Excerpted records:
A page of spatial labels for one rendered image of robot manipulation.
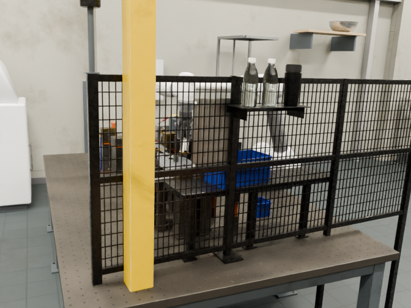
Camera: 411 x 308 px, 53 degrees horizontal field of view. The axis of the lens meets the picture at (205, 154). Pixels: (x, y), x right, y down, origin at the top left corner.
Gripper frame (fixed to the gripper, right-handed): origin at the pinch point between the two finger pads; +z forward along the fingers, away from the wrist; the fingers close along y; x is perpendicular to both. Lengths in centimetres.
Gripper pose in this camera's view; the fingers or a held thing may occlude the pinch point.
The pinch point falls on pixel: (184, 145)
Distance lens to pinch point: 236.0
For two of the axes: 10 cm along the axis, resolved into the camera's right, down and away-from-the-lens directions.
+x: 4.5, 2.2, -8.6
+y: -8.9, 0.7, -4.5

About this task:
Copy all of the material word for word, and include none of its pictures.

Solution for this exercise:
A page of spatial labels for one rendered image of robot manipulation.
Camera: 411 x 308 px, 53 degrees horizontal field of view. The axis of the lens meets the picture at (205, 154). Pixels: (x, y), x right, y down, origin at the top left corner.
Gripper frame (fixed to the gripper, right-handed): origin at the pinch point between the two finger pads; +z forward along the fingers, away from the wrist; the fingers close along y; x is perpendicular to both. Lengths in centimetres.
Gripper pose in this camera's view; the fingers or a held thing may occlude the pinch point.
The pinch point falls on pixel: (184, 145)
Distance lens to pinch point: 236.0
For two of the axes: 10 cm along the axis, resolved into the camera's right, down and away-from-the-lens directions.
+x: 4.5, 2.2, -8.6
+y: -8.9, 0.7, -4.5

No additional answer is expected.